What is the purpose of this Uniq1002 column in this index scan?

Ostensibly, this represents the uniqifier used in the non-unique clustered index. Is that the case?

Yes.

What is the purpose of this Uniq1002 column in this index scan?

Each row in the nonclustered index must be associated with exactly one row in the base table so that Bookmark Lookups (RID or Key) work correctly. This mapping is provided by the "row locator".

For heap tables, the row locator is the RID. For clustered row store tables, it is the clustering key(including the uniquifier where necessary).

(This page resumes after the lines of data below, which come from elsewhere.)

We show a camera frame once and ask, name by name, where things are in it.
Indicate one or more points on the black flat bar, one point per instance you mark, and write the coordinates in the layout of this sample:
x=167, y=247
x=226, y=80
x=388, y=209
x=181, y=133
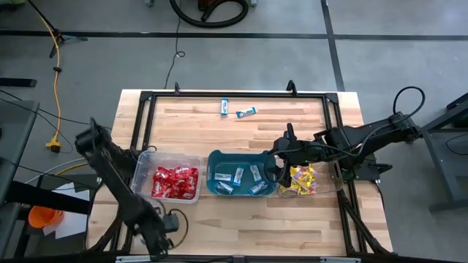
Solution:
x=18, y=82

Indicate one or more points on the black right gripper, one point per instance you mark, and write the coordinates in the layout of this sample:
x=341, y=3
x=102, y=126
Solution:
x=296, y=151

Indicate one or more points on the black arched frame bracket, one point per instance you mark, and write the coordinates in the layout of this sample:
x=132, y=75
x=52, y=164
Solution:
x=291, y=83
x=177, y=87

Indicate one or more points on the orange bucket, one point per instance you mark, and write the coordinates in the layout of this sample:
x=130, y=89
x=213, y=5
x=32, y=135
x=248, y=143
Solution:
x=44, y=217

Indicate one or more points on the grey caster wheel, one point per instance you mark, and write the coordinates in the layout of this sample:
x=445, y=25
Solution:
x=252, y=3

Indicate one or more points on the grey desk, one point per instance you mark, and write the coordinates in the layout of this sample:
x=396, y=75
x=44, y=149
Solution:
x=14, y=139

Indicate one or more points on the teal plastic bin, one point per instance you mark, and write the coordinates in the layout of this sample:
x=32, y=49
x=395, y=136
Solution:
x=219, y=162

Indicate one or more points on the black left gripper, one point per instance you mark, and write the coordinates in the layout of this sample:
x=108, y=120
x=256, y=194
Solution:
x=151, y=230

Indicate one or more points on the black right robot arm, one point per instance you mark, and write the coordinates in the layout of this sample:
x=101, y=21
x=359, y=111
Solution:
x=365, y=137

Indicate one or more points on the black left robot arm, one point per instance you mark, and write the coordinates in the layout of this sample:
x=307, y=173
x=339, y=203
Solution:
x=109, y=171

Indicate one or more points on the silver mount bracket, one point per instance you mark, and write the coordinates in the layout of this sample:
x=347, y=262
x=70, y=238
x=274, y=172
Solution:
x=133, y=259
x=340, y=260

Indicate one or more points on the black metal beam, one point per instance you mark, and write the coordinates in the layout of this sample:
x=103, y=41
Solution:
x=36, y=197

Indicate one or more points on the clear plastic bin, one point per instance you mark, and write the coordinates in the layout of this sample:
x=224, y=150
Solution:
x=140, y=171
x=327, y=179

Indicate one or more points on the black tripod stand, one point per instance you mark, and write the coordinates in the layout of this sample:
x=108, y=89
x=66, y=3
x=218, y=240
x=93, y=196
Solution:
x=59, y=35

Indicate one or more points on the white paper sheet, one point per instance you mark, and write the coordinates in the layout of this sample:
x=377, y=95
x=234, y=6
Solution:
x=77, y=191
x=73, y=224

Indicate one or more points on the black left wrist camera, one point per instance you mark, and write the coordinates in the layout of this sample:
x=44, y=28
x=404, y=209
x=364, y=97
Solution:
x=171, y=223

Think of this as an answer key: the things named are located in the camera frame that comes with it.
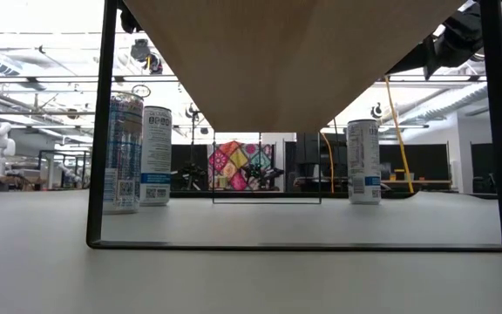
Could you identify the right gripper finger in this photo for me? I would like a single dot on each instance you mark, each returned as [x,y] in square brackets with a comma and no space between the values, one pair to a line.
[408,59]

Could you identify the black hook fixture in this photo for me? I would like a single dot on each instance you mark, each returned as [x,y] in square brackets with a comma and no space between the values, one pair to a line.
[377,114]

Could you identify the black hanging device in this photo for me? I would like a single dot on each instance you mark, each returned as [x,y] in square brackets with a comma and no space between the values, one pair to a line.
[155,65]

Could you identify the small black robot arm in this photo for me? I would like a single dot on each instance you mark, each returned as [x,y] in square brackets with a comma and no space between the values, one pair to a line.
[262,173]
[190,171]

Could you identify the blue silver Red Bull can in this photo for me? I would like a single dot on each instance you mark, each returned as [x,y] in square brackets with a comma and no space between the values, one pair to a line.
[124,152]

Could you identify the grey hanging device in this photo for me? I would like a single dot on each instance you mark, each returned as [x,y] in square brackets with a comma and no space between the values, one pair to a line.
[140,50]

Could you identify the wooden workbench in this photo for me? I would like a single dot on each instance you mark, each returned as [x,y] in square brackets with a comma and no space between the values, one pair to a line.
[425,181]

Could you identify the black cabinet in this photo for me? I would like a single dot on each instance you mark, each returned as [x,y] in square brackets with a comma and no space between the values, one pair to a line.
[307,150]

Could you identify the wooden shelf board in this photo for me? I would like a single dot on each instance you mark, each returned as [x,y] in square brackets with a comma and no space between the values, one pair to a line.
[277,65]

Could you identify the white Celsius can blue band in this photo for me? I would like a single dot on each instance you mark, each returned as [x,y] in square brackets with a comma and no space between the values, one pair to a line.
[157,152]
[363,161]

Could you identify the colourful patchwork panel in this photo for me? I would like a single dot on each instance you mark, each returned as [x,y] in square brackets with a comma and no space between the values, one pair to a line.
[233,165]

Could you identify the black table frame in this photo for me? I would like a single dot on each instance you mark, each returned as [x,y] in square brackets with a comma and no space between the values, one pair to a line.
[190,194]

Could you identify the black office chair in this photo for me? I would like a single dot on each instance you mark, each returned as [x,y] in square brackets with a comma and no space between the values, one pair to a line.
[479,185]

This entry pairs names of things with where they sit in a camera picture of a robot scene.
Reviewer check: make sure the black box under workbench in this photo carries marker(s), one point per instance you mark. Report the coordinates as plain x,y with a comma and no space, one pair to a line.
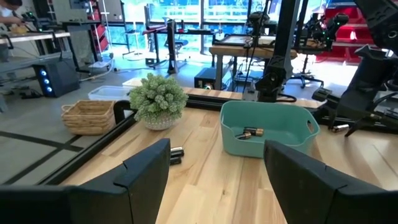
205,77

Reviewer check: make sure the black metal workbench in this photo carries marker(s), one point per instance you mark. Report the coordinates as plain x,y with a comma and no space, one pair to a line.
171,46

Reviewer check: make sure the black copper Duracell AA battery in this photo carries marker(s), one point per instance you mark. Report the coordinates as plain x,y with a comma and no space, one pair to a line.
176,161
245,136
249,128
340,128
178,153
256,132

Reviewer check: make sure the wooden workbench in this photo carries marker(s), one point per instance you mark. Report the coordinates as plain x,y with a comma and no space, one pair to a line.
31,36
236,51

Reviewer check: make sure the silver Energizer AA battery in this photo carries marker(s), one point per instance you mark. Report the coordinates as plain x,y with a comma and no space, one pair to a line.
177,148

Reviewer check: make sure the potted green plant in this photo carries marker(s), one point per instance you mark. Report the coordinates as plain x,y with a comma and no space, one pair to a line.
158,99

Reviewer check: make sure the light teal plastic bin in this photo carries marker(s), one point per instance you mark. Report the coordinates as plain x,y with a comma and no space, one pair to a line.
280,115

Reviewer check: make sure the red shelf rack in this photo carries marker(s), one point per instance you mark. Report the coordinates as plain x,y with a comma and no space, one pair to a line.
101,37

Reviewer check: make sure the black PC tower blue lights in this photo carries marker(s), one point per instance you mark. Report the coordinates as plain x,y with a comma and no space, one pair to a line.
62,77

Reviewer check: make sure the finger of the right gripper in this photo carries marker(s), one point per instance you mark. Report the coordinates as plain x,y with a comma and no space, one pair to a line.
365,121
333,115

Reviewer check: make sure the clear plastic storage bin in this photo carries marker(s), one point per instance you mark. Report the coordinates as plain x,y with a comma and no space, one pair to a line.
107,93

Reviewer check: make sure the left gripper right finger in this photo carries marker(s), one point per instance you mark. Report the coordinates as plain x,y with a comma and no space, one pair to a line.
304,193

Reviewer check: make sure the wicker basket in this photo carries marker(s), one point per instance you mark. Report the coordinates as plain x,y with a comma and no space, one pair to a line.
88,118

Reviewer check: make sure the person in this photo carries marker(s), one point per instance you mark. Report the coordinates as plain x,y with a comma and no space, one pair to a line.
7,12

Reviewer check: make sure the red tool cabinet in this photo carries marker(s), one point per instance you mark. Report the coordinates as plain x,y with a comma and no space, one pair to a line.
345,34

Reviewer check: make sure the black aluminium table frame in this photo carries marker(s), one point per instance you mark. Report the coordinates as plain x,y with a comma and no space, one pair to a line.
93,149

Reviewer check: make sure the black office chair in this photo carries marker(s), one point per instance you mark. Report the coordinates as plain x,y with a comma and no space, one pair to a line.
304,79

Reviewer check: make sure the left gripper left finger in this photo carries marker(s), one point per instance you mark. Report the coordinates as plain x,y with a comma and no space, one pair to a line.
140,193

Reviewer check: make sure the black background robot arm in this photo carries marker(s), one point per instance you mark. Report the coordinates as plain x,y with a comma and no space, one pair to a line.
334,25

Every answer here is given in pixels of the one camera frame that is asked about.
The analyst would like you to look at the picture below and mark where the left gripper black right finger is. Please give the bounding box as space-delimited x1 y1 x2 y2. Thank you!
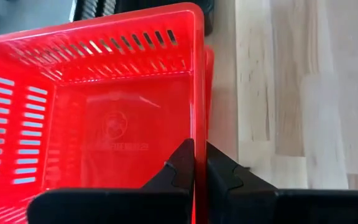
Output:
206 142 279 224

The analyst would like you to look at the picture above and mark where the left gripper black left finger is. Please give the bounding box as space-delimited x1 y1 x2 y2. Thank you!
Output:
141 138 196 224

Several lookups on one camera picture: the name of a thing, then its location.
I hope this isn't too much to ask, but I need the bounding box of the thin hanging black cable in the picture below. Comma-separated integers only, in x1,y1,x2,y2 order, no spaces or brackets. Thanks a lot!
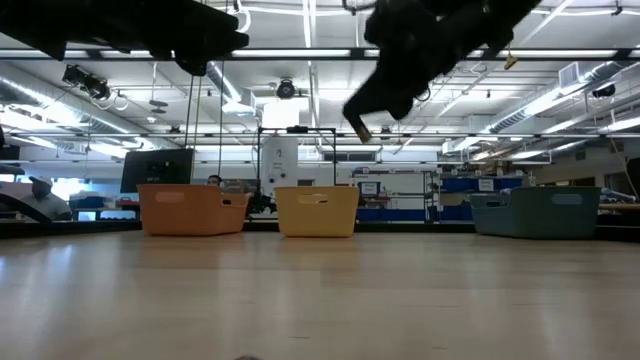
217,59,227,177
183,74,202,149

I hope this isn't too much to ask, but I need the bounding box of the silver air duct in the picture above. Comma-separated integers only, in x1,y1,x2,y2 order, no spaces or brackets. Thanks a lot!
439,135,554,166

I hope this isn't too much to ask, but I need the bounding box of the blue workbench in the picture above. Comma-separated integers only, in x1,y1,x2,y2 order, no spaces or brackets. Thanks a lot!
72,193,140,222

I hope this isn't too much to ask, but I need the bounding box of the thin black stand frame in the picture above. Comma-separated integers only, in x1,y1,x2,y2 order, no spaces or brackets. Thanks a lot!
256,126,338,221

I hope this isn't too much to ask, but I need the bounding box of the blue storage bin shelf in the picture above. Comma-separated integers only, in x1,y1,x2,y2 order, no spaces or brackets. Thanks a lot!
439,175,524,194

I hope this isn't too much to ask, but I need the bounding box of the black floor equipment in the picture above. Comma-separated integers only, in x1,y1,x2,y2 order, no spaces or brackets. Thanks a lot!
248,192,277,217

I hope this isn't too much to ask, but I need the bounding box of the black ceiling dome camera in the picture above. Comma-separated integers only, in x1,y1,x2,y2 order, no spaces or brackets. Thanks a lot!
275,78,297,101

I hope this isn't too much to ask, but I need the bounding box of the black computer monitor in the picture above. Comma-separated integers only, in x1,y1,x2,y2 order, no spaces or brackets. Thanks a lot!
120,147,196,195

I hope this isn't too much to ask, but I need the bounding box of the black ceiling spotlight cluster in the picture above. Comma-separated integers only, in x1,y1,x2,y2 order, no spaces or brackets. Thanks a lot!
62,63,112,101

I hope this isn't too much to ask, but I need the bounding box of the yellow plastic bin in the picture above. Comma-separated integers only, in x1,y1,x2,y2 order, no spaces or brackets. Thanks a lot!
273,185,361,239

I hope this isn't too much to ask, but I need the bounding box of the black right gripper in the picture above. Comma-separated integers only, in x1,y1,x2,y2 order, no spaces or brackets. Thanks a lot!
343,0,514,126

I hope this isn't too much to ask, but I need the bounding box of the white cabinet machine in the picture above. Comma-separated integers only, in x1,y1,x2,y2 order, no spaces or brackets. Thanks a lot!
260,136,300,200

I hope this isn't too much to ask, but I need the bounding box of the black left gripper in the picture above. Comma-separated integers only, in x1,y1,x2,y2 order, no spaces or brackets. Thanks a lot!
164,0,251,77

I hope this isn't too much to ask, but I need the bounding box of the teal plastic bin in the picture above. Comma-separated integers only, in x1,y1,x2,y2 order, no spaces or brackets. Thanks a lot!
469,185,603,240

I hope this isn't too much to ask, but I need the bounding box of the silver ceiling duct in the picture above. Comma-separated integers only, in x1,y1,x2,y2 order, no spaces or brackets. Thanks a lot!
204,58,245,104

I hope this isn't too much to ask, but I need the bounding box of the black office chair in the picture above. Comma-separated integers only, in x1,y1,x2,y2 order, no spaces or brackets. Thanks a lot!
0,192,51,224

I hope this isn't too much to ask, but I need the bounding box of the black aluminium table frame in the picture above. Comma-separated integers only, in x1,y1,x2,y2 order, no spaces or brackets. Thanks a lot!
0,219,640,236

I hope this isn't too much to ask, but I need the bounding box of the orange plastic bin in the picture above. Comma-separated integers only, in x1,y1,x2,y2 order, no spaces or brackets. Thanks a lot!
137,183,251,237

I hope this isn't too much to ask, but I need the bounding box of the blue cabinet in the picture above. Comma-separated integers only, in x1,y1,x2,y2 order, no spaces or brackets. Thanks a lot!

For the Key Lookup in your plan to work, it must have access to the row locator. This includes the uniquifier, so it must be emitted by the nonclustered index scan.

The uniquifier is stored in the variable-length portion of the row so it only takes up space when needed (i.e. when a duplicate key actually exists).

Is a column named like that always the clustered index uniquifier?

Yes. The uniquifier column is always named UniqXXXX. The row locator associated with heap tables is named BmkXXXX. The row locator for a columnstore table is named ColStoreLocXXXX.


Observing the uniquifier

It is possible to directly observe the values of the uniquifier on SQL Server versions that contain a functional query_trace_column_values Extended Event.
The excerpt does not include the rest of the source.